What this task involves -> Output the whole listing exactly, except for the pictures in it.

Stored data ->
▼

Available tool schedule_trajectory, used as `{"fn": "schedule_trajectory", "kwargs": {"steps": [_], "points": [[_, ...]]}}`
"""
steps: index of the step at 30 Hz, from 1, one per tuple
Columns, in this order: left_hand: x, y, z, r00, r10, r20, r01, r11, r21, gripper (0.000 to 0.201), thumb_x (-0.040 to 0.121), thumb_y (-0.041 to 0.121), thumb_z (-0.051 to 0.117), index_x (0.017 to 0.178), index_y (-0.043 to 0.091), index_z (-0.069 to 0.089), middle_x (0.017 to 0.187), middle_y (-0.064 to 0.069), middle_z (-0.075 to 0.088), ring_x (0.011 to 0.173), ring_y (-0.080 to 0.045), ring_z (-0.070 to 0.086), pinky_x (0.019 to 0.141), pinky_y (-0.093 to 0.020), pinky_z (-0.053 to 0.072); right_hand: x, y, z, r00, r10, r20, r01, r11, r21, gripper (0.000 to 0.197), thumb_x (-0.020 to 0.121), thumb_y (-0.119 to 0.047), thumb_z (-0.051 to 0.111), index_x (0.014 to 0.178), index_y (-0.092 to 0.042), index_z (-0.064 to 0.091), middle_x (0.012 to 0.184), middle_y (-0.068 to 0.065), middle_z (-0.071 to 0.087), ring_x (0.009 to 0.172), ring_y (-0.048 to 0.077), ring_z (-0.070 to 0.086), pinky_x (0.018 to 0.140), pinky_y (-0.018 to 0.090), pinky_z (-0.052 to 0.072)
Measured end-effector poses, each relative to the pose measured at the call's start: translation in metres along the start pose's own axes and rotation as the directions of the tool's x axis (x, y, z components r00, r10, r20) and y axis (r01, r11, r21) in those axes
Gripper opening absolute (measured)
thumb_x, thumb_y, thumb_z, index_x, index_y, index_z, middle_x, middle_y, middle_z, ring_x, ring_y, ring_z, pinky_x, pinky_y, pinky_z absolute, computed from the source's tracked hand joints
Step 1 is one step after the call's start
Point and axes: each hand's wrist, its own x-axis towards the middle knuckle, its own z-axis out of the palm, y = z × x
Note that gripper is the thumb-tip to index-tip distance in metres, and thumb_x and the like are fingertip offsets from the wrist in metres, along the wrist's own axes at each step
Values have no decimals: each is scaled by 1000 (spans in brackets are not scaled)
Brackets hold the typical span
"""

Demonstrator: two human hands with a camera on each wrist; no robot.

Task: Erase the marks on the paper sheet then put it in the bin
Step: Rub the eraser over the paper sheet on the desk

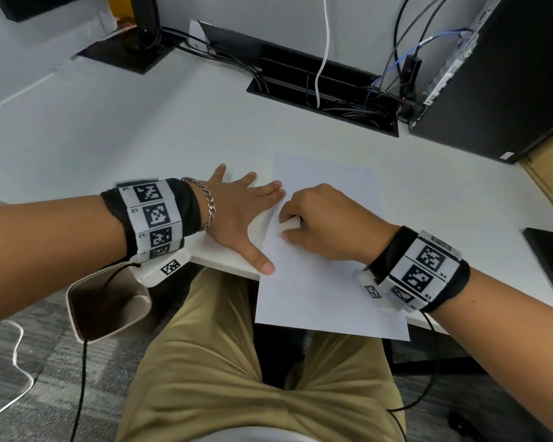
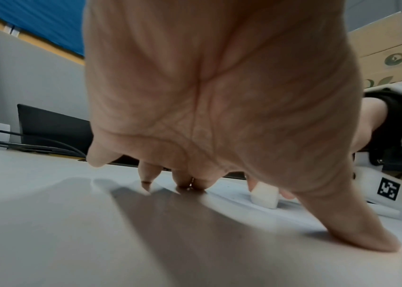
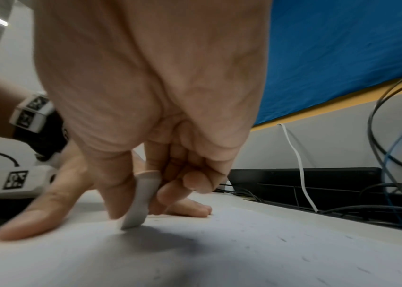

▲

Expected answer ->
Available tool schedule_trajectory, used as `{"fn": "schedule_trajectory", "kwargs": {"steps": [_], "points": [[_, ...]]}}`
"""
steps: index of the step at 30 Hz, from 1, one per tuple
Columns, in this order: left_hand: x, y, z, r00, r10, r20, r01, r11, r21, gripper (0.000 to 0.201), thumb_x (-0.040 to 0.121), thumb_y (-0.041 to 0.121), thumb_z (-0.051 to 0.117), index_x (0.017 to 0.178), index_y (-0.043 to 0.091), index_z (-0.069 to 0.089), middle_x (0.017 to 0.187), middle_y (-0.064 to 0.069), middle_z (-0.075 to 0.088), ring_x (0.011 to 0.173), ring_y (-0.080 to 0.045), ring_z (-0.070 to 0.086), pinky_x (0.019 to 0.141), pinky_y (-0.093 to 0.020), pinky_z (-0.053 to 0.072); right_hand: x, y, z, r00, r10, r20, r01, r11, r21, gripper (0.000 to 0.197), thumb_x (-0.020 to 0.121), thumb_y (-0.119 to 0.047), thumb_z (-0.051 to 0.111), index_x (0.014 to 0.178), index_y (-0.092 to 0.042), index_z (-0.064 to 0.091), middle_x (0.012 to 0.184), middle_y (-0.068 to 0.065), middle_z (-0.071 to 0.087), ring_x (0.009 to 0.172), ring_y (-0.048 to 0.077), ring_z (-0.070 to 0.086), pinky_x (0.018 to 0.140), pinky_y (-0.018 to 0.090), pinky_z (-0.052 to 0.072)
Measured end-effector poses, each relative to the pose measured at the call's start: translation in metres along the start pose's own axes and rotation as the directions of the tool's x axis (x, y, z components r00, r10, r20) and y axis (r01, r11, r21) in those axes
Gripper opening absolute (measured)
thumb_x, thumb_y, thumb_z, index_x, index_y, index_z, middle_x, middle_y, middle_z, ring_x, ring_y, ring_z, pinky_x, pinky_y, pinky_z absolute, computed from the source's tracked hand joints
Step 1 is one step after the call's start
Point and axes: each hand's wrist, its own x-axis towards the middle knuckle, its own z-axis out of the palm, y = z × x
Note that gripper is the thumb-tip to index-tip distance in metres, and thumb_x and the like are fingertip offsets from the wrist in metres, along the wrist's own axes at each step
Values have no decimals: each is scaled by 1000 (spans in brackets are not scaled)
Brackets hold the typical span
"""

Demonstrator: two human hands with a camera on each wrist; no robot.

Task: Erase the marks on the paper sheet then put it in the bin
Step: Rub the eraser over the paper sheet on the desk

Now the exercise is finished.